Egg freezing or oocyte cryopreservation is a method of fertility preservation where a woman’s eggs are harvested, frozen and stored. In this procedure eggs are extracted from the ovaries, which are stored and then preserved for future use.
Women with certain medical conditions required to undergo chemotherapy, radiotherapy or surgery which could affect the functioning of the ovaries take egg freezing into consideration. Couples who plan to delay parenthood by choice also opt for this medical procedure.
Once the eggs are extracted, their maturity is assessed under a microscope, and those eggs that are mature are cryopreserved. Storing the eggs for longer duration does not appear to have negative effects. When one chooses to use their frozen eggs, they are thawed, fertilized with sperm in a lab, and implanted in the patient or a gestational carrier’s uterus.
Frequently Asked Questions on Egg Freezing
Q. Who should consider egg freezing?
A. Egg freezing is beneficial for women wishing to preserve their fertility for the future including:
Women who want to delay starting a family in order to pursue educational, career or other personal goals
Women diagnosed with cancer or tumour and need chemotherapy
Women who prefer egg freezing over embryo freezing
Q. When should a woman ideally freeze her eggs?
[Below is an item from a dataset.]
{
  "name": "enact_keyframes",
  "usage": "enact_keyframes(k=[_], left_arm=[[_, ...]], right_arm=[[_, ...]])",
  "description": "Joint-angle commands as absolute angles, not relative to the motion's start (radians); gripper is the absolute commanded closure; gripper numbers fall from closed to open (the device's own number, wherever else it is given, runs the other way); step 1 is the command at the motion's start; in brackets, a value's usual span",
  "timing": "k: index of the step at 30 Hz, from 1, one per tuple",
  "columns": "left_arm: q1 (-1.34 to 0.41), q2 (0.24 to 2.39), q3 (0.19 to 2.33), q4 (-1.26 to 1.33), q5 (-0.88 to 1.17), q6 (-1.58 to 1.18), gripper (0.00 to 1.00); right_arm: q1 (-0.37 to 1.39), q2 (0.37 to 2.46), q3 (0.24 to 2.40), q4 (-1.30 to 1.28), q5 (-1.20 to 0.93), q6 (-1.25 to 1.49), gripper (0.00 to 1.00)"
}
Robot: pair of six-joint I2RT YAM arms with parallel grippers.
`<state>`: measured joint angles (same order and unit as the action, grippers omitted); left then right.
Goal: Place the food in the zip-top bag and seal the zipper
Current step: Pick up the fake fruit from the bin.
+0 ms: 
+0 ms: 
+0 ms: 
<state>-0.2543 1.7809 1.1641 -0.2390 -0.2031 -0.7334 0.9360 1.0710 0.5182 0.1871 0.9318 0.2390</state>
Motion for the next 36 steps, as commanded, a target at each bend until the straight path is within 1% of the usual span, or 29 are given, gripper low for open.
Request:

A. The answer to egg freezing or oocyte cryopreservation is that a woman should opt for it during her prime reproductive years —20s and early 30s — to take advantage of quality and quantity. A woman is born with all of the eggs she will ever have, and over time they diminish in number and quality. This decline explains why a woman in her 40s has only a 5 percent chance for becoming pregnant each month.
Basic fertility testing, including antral follicle counts, hormone and AMH blood testing, assesses your ovarian reserve. A clearer picture of your egg quantity and ovarian function may lead you to opt in (or out) of elective fertility preservation.
Q How is it done?
A. In order to retrieve eggs for freezing, a patient undergoes the same hormone-injection process as in-vitro fertilization. The only difference is that following egg retrieval, they are frozen for a period of time before they are thawed, fertilized and transferred to the uterus as embryos. It takes approximately 4-6 weeks to complete the egg freezing cycle and is consistent with the initial stages of the IVF process.
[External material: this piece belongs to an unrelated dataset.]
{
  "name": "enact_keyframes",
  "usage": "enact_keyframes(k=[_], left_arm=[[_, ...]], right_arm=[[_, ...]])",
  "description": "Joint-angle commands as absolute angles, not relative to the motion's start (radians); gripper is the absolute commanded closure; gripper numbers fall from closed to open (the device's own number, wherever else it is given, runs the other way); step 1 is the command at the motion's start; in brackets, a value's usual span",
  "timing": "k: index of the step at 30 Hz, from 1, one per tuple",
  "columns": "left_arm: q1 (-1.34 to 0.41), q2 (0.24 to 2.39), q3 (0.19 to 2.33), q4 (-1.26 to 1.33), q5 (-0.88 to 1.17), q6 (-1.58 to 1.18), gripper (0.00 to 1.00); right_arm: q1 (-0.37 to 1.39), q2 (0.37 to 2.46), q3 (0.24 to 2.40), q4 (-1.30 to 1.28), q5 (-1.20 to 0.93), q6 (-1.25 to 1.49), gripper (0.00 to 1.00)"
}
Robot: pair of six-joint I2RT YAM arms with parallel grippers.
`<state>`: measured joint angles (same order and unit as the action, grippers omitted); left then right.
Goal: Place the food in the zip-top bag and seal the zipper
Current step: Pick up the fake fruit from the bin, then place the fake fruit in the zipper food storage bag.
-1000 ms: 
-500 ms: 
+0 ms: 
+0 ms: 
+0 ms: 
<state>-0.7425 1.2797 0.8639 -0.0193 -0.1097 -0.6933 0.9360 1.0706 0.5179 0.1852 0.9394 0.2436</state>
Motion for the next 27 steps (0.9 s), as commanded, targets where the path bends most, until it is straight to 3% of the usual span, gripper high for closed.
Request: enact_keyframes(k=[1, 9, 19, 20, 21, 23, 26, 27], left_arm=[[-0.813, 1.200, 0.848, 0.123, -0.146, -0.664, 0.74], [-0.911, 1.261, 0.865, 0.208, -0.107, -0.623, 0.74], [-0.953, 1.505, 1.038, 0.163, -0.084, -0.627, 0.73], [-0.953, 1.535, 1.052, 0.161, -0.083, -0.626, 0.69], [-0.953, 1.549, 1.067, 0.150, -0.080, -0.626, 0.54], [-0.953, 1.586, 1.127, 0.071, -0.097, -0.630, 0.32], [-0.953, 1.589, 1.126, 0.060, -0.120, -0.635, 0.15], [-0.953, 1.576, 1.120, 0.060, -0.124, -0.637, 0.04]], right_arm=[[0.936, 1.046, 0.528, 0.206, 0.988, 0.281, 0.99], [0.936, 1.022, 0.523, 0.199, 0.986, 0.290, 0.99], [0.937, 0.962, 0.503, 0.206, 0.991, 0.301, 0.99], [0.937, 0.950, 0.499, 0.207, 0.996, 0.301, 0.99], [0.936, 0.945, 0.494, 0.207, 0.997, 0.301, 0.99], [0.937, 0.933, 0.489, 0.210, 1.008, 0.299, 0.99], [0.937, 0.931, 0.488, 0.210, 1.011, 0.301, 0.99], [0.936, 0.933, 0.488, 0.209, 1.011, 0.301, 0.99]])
Q. How many eggs should be preserved for future pregnancy?
A. If 10 eggs are frozen, 7 are expected to survive the thaw, and 5 to 6 are expected to fertilize and become embryos. Usually 3-4 embryos are transferred in women up to 38 years of age. We therefore recommend that 10 eggs be stored for each pregnancy attempt. Most women 38 years of age and under can expect to harvest 10- 20 eggs per cycle.